Anderson responded by posting a message on social media: “I just took my pulse and it looks like I’m still here and feeling fine.”

Comment on the photo,

Andy Burnham gave evidence to the inquiry earlier in the week

Comparing Mr Anderson to other local leaders, Mr Hancock said they were “not very constructive and in some cases not effectively helpful”.

Mr Keith KC asked whether this was what former Chief Scientific Advisor Sir Patrick Vallance was referring to when he mentioned in his memoirs the “difficult negotiations in Manchester”.

Hancock said this was the case and stressed that his comments were about local leadership, adding: “I have no quarrel with the wonderful city of Manchester.”

Greater Manchester was placed in tier three restrictions on October 20, meaning pubs and bars are closed and household mixing is restricted.

The decision sparked a dispute between Burnham and the government over the amount of financial support that should be provided to the region.

Responding to the criticism, Burnham said: “This may be Mr Hancock’s opinion, but he is wrong.

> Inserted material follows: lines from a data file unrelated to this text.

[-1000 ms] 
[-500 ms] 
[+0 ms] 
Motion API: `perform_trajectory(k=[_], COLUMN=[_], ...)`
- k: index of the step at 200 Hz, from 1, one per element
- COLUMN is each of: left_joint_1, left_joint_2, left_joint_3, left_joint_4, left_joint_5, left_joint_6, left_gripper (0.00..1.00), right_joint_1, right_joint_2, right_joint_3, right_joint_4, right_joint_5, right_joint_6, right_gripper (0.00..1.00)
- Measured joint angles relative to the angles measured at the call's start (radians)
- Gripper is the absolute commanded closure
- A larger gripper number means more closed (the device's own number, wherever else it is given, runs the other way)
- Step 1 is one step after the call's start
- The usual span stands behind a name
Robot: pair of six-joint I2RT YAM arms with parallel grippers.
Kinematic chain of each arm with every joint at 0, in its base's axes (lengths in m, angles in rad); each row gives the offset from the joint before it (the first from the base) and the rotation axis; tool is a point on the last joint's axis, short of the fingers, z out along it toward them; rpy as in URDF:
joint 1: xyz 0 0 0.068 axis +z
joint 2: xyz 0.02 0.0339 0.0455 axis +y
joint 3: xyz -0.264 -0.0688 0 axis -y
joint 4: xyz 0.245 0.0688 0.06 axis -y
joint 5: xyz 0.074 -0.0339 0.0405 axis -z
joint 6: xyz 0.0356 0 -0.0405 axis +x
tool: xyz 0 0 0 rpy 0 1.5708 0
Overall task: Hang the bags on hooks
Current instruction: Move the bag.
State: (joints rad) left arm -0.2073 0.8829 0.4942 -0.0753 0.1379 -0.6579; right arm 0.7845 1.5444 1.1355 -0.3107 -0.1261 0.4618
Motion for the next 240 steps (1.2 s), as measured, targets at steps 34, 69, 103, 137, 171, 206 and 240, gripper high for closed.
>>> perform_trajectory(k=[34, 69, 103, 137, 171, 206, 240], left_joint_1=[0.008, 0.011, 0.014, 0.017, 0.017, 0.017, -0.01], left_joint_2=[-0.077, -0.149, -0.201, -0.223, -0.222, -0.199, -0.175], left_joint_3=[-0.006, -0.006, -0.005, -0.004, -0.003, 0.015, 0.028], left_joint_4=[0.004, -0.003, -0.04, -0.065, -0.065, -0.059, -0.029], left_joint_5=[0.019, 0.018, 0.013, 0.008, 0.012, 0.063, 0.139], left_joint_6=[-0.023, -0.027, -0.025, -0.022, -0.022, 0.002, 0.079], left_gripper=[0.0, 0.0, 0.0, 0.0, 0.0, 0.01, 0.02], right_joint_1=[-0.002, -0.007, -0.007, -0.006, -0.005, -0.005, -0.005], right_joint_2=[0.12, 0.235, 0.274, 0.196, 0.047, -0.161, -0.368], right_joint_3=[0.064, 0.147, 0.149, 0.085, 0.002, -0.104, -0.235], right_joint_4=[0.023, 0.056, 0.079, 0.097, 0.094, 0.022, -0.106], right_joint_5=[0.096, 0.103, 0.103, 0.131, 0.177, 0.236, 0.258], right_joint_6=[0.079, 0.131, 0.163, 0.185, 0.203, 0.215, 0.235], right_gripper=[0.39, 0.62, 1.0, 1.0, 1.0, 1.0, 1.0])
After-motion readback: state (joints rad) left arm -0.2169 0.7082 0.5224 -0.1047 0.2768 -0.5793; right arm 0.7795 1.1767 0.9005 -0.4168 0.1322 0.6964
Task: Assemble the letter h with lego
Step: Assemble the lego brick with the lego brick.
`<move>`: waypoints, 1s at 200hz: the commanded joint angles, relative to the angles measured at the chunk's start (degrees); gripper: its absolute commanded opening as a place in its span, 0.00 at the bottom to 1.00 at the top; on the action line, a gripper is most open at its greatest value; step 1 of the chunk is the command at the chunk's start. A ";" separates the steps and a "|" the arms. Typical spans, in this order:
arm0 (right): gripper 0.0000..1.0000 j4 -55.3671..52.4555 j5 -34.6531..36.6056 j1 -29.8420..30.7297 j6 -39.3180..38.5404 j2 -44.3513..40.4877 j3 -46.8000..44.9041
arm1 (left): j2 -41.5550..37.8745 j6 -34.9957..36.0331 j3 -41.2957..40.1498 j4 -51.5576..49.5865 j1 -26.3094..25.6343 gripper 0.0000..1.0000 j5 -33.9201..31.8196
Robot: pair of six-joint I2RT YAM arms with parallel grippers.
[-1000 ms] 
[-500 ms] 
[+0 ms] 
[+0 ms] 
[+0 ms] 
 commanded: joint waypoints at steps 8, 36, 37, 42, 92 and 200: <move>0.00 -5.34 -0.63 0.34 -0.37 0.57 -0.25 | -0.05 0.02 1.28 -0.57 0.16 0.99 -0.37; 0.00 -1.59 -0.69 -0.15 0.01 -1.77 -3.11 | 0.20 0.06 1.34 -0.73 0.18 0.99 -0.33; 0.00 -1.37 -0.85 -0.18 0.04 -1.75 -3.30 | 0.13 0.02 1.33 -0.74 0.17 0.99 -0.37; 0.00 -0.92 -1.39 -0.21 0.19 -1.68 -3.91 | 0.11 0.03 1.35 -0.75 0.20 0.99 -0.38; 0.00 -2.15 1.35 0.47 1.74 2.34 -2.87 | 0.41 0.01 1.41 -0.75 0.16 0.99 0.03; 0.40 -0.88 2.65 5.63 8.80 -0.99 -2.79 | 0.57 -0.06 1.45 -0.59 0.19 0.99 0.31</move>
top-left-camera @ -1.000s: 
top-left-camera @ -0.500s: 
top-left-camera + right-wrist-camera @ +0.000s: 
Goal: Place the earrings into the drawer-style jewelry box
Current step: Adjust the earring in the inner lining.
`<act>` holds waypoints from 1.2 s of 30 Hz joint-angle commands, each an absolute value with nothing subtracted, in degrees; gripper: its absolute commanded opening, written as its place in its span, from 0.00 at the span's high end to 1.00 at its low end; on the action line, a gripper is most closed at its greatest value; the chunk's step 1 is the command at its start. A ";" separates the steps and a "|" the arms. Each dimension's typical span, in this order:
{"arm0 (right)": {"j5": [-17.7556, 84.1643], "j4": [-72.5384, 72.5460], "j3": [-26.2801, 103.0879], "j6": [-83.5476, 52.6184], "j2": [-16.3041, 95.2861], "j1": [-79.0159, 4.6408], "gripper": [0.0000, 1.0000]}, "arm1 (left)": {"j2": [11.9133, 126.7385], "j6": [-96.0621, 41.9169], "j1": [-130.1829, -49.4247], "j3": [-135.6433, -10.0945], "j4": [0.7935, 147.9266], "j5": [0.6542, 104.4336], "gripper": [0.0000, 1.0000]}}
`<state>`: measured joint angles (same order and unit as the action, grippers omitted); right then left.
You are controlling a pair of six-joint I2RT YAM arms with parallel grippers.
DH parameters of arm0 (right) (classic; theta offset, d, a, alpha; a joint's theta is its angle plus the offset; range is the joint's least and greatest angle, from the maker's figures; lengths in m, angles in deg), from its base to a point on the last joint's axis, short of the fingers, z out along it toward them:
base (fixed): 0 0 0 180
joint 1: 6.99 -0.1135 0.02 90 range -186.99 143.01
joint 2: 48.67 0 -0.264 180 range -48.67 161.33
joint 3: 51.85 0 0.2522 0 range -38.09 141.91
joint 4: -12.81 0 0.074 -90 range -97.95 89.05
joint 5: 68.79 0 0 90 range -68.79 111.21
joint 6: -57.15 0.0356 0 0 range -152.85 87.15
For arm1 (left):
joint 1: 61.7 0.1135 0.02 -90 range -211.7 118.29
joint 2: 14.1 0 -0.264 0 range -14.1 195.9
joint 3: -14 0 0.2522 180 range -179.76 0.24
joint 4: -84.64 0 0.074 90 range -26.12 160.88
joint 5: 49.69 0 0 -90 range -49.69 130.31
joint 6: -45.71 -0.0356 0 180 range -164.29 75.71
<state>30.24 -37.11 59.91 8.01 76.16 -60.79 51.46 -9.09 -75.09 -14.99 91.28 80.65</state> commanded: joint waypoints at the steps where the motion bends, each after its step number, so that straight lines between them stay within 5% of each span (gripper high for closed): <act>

“The mayor and ten leaders in Greater Manchester, including the Conservative leader, have spent long hours trying to negotiate a deal with the government… Support them.”

“Therapy sessions”

The inquiry was shown letters in which Hancock said he wanted to make a particular announcement as soon as possible, saying: “It will leak out anyway – and the Scots will try to make their announcement first.”

He told the investigation: “Sometimes, [she] “He will leave the meeting and start communicating the decision, for example, sooner than agreed.”

He said he had a good relationship with the health ministers of Wales, Scotland and Northern Ireland, and likened their meetings to “therapy sessions”.

Ms Sturgeon appeared at the inquiry in June this year, but is expected to appear again, with public hearings continuing until 2026.

Boris Johnson and Rishi Sunak are expected to give evidence to the inquiry before the end of the year.